TO DO:
Check each line of the entries below for the word "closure", and copy out the ones that have it.

AVAILABLE RECORDS:
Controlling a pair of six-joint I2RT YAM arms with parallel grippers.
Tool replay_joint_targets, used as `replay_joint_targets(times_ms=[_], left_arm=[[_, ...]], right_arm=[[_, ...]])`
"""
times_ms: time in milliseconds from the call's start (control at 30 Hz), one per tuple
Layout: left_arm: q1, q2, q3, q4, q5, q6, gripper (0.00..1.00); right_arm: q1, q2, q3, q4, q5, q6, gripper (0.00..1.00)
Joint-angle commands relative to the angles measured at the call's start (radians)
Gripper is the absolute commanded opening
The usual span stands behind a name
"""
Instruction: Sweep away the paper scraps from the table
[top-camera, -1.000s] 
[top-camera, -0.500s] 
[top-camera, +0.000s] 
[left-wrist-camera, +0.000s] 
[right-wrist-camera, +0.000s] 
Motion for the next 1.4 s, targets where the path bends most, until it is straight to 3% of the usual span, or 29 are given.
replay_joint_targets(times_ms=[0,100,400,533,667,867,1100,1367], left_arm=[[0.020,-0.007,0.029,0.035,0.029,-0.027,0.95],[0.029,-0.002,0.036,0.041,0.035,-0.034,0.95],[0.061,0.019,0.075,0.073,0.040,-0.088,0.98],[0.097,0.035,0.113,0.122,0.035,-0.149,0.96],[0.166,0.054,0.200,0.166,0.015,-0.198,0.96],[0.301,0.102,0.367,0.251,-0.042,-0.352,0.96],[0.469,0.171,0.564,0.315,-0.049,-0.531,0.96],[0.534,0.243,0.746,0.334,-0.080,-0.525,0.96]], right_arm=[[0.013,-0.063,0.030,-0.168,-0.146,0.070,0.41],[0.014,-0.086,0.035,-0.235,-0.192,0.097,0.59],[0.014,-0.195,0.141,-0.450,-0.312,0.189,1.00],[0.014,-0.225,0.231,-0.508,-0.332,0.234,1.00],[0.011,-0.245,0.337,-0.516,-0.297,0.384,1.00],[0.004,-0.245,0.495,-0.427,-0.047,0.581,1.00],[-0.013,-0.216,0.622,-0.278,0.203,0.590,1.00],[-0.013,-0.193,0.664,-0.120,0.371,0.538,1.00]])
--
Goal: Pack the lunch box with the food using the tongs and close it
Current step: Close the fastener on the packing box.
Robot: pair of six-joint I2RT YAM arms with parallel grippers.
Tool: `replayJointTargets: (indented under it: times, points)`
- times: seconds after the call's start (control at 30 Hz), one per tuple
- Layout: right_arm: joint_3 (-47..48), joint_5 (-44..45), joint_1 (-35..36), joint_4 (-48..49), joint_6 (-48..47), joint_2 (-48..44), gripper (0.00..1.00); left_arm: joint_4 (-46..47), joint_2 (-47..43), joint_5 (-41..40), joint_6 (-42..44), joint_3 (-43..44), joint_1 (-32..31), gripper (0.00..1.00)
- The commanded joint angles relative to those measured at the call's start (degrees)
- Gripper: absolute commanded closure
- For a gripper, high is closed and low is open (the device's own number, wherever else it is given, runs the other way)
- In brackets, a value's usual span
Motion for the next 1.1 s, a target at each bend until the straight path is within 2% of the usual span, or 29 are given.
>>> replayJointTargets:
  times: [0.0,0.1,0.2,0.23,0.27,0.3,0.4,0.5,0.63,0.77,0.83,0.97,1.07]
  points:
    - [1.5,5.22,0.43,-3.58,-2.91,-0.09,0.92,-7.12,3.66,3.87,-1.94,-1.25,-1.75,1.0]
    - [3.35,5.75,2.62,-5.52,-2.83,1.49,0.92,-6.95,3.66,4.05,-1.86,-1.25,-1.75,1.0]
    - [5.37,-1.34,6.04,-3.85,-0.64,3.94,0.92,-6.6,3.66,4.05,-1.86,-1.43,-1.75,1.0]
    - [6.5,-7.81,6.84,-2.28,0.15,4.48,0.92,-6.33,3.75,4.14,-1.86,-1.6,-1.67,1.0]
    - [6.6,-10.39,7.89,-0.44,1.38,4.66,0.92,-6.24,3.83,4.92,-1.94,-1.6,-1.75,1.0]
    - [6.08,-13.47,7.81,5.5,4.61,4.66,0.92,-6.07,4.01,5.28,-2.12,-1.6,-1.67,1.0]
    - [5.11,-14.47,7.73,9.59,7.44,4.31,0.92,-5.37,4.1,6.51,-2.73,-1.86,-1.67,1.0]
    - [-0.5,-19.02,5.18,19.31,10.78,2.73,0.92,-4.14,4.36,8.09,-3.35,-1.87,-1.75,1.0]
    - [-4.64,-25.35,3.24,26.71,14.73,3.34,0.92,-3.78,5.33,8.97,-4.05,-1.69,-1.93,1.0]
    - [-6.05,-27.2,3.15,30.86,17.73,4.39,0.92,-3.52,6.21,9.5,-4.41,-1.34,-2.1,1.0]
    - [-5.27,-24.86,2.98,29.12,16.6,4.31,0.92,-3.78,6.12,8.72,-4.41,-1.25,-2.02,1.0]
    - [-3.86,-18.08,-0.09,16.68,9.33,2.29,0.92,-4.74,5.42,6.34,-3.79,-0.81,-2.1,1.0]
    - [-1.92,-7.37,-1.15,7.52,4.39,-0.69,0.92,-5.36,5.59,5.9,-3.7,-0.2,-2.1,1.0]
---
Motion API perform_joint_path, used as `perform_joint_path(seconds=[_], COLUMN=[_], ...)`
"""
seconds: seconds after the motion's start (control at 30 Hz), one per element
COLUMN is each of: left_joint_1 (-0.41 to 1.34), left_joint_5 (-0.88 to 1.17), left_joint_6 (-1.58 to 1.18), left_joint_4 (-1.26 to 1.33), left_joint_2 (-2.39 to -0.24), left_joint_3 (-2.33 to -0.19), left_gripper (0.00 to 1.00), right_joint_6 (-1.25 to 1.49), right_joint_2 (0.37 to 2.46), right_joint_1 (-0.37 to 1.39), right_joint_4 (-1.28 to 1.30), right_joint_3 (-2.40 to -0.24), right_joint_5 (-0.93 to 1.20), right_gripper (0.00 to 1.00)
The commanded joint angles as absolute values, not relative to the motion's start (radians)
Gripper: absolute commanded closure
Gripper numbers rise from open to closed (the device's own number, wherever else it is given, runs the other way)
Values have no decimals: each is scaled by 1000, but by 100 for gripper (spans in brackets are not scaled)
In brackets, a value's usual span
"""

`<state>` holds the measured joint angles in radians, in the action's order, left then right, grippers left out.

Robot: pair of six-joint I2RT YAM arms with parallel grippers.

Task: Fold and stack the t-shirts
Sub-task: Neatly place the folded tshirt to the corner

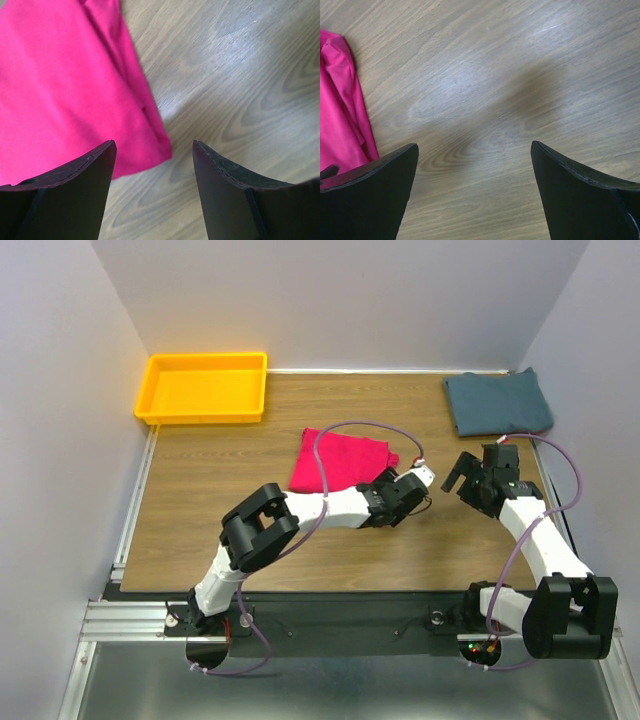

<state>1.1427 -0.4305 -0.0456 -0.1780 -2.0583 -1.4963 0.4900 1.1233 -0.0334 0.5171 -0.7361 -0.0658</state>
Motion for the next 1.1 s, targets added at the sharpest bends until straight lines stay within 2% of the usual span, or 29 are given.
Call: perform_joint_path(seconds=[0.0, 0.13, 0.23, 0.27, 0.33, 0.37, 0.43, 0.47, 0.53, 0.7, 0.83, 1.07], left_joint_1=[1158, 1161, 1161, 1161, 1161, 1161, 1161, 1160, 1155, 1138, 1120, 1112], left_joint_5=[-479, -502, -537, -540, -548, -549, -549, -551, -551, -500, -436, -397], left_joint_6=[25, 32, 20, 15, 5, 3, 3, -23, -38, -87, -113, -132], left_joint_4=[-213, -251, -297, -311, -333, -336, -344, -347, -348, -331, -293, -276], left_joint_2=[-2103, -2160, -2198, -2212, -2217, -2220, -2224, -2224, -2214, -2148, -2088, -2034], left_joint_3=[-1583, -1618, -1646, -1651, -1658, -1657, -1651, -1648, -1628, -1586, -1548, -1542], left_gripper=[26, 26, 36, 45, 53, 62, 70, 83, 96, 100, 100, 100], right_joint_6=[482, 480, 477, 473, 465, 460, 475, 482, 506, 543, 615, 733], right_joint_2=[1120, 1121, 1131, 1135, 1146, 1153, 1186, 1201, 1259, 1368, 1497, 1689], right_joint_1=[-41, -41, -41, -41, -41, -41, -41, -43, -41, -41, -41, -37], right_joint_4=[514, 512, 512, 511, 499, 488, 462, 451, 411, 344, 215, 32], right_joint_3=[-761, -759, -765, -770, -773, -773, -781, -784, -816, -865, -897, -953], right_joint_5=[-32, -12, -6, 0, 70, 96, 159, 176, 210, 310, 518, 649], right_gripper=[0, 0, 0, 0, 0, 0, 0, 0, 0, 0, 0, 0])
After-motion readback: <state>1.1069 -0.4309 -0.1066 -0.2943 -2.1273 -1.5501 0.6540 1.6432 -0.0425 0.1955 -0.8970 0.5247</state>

SOLUTION BELOW:
- Gripper: absolute commanded closure
Gripper: absolute commanded closure

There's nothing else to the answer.